ENTRIES PROVIDED:
--- START ---

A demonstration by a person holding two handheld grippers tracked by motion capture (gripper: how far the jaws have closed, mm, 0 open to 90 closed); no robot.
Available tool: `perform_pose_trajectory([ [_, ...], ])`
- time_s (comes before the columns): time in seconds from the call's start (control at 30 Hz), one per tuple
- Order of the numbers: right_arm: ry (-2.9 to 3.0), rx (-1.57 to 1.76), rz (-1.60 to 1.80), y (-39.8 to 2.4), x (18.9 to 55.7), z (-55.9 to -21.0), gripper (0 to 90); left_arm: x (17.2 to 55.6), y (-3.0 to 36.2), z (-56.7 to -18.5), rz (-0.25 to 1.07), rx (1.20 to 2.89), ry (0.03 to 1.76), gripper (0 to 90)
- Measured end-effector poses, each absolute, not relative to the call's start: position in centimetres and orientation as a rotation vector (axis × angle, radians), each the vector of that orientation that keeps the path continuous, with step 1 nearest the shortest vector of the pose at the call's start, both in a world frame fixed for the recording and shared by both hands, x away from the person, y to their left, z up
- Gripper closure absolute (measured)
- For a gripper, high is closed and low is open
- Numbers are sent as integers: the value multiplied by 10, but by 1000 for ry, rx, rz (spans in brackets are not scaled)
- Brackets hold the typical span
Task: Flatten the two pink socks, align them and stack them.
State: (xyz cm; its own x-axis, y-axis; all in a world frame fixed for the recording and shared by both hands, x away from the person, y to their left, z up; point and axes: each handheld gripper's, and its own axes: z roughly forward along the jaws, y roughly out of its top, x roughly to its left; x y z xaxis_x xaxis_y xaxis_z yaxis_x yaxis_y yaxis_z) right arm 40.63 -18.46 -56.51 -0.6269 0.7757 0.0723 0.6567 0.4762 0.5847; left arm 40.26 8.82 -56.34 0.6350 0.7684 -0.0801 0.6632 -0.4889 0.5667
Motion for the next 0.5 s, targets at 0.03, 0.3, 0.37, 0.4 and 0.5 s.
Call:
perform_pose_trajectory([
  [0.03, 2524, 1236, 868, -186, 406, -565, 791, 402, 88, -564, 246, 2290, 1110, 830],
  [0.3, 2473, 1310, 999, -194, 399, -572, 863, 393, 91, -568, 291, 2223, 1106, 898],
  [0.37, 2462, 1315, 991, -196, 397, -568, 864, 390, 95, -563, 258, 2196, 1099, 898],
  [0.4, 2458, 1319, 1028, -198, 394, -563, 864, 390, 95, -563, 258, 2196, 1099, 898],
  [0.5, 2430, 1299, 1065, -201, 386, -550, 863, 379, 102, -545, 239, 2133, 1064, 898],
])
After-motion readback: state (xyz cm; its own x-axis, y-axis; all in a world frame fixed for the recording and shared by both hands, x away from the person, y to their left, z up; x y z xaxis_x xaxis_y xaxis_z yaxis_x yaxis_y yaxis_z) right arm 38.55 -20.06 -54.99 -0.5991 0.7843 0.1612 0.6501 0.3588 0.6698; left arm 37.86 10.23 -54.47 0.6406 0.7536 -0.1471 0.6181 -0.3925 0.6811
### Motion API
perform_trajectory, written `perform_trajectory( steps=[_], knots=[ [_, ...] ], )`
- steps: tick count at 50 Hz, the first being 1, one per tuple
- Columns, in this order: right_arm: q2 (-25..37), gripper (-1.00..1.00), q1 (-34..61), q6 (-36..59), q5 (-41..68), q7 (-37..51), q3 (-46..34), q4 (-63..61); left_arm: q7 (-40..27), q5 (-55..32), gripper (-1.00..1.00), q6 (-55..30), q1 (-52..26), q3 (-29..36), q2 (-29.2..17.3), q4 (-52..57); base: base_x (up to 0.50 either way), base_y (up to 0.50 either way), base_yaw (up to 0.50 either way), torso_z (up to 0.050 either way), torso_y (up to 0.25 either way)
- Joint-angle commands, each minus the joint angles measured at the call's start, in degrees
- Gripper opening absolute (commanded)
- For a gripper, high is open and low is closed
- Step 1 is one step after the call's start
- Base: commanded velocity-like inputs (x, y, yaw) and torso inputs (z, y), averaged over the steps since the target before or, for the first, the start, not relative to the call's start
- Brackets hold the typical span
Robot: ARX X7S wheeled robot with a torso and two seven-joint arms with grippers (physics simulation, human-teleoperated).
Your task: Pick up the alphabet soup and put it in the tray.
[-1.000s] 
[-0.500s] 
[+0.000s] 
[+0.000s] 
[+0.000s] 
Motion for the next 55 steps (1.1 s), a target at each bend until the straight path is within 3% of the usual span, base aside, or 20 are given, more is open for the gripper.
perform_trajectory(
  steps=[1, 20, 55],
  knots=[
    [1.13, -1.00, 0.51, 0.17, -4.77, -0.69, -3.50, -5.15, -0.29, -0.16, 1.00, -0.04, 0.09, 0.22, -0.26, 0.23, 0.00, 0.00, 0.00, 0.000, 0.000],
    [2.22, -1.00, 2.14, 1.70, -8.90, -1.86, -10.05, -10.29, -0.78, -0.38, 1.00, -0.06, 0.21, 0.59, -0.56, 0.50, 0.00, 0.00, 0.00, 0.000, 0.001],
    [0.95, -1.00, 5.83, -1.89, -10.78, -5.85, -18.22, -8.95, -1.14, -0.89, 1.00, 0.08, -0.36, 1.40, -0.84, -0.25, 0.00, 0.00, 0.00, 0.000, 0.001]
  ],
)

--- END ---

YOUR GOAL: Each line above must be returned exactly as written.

REPLY:
A demonstration by a person holding two handheld grippers tracked by motion capture (gripper: how far the jaws have closed, mm, 0 open to 90 closed); no robot.
Available tool: `perform_pose_trajectory([ [_, ...], ])`
- time_s (comes before the columns): time in seconds from the call's start (control at 30 Hz), one per tuple
- Order of the numbers: right_arm: ry (-2.9 to 3.0), rx (-1.57 to 1.76), rz (-1.60 to 1.80), y (-39.8 to 2.4), x (18.9 to 55.7), z (-55.9 to -21.0), gripper (0 to 90); left_arm: x (17.2 to 55.6), y (-3.0 to 36.2), z (-56.7 to -18.5), rz (-0.25 to 1.07), rx (1.20 to 2.89), ry (0.03 to 1.76), gripper (0 to 90)
- Measured end-effector poses, each absolute, not relative to the call's start: position in centimetres and orientation as a rotation vector (axis × angle, radians), each the vector of that orientation that keeps the path continuous, with step 1 nearest the shortest vector of the pose at the call's start, both in a world frame fixed for the recording and shared by both hands, x away from the person, y to their left, z up
- Gripper closure absolute (measured)
- For a gripper, high is closed and low is open
- Numbers are sent as integers: the value multiplied by 10, but by 1000 for ry, rx, rz (spans in brackets are not scaled)
- Brackets hold the typical span
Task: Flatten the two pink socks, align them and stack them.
State: (xyz cm; its own x-axis, y-axis; all in a world frame fixed for the recording and shared by both hands, x away from the person, y to their left, z up; point and axes: each handheld gripper's, and its own axes: z roughly forward along the jaws, y roughly out of its top, x roughly to its left; x y z xaxis_x xaxis_y xaxis_z yaxis_x yaxis_y yaxis_z) right arm 40.63 -18.46 -56.51 -0.6269 0.7757 0.0723 0.6567 0.4762 0.5847; left arm 40.26 8.82 -56.34 0.6350 0.7684 -0.0801 0.6632 -0.4889 0.5667
Motion for the next 0.5 s, targets at 0.03, 0.3, 0.37, 0.4 and 0.5 s.
Call:
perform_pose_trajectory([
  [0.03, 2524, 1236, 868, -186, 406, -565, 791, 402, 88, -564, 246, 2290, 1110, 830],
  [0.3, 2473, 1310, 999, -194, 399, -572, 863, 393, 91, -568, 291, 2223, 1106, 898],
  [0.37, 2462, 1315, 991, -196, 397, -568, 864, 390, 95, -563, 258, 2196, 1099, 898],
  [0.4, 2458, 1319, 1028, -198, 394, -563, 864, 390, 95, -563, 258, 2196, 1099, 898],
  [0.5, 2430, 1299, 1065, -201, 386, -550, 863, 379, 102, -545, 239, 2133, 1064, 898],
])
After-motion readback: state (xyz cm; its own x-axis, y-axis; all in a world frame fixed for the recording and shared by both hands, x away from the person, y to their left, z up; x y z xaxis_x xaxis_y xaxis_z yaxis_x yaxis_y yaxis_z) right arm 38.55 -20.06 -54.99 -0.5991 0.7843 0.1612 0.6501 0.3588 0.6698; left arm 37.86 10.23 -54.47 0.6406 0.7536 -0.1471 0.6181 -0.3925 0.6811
### Motion API
perform_trajectory, written `perform_trajectory( steps=[_], knots=[ [_, ...] ], )`
- steps: tick count at 50 Hz, the first being 1, one per tuple
- Columns, in this order: right_arm: q2 (-25..37), gripper (-1.00..1.00), q1 (-34..61), q6 (-36..59), q5 (-41..68), q7 (-37..51), q3 (-46..34), q4 (-63..61); left_arm: q7 (-40..27), q5 (-55..32), gripper (-1.00..1.00), q6 (-55..30), q1 (-52..26), q3 (-29..36), q2 (-29.2..17.3), q4 (-52..57); base: base_x (up to 0.50 either way), base_y (up to 0.50 either way), base_yaw (up to 0.50 either way), torso_z (up to 0.050 either way), torso_y (up to 0.25 either way)
- Joint-angle commands, each minus the joint angles measured at the call's start, in degrees
- Gripper opening absolute (commanded)
- For a gripper, high is open and low is closed
- Step 1 is one step after the call's start
- Base: commanded velocity-like inputs (x, y, yaw) and torso inputs (z, y), averaged over the steps since the target before or, for the first, the start, not relative to the call's start
- Brackets hold the typical span
Robot: ARX X7S wheeled robot with a torso and two seven-joint arms with grippers (physics simulation, human-teleoperated).
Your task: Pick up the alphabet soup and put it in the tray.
[-1.000s] 
[-0.500s] 
[+0.000s] 
[+0.000s] 
[+0.000s] 
Motion for the next 55 steps (1.1 s), a target at each bend until the straight path is within 3% of the usual span, base aside, or 20 are given, more is open for the gripper.
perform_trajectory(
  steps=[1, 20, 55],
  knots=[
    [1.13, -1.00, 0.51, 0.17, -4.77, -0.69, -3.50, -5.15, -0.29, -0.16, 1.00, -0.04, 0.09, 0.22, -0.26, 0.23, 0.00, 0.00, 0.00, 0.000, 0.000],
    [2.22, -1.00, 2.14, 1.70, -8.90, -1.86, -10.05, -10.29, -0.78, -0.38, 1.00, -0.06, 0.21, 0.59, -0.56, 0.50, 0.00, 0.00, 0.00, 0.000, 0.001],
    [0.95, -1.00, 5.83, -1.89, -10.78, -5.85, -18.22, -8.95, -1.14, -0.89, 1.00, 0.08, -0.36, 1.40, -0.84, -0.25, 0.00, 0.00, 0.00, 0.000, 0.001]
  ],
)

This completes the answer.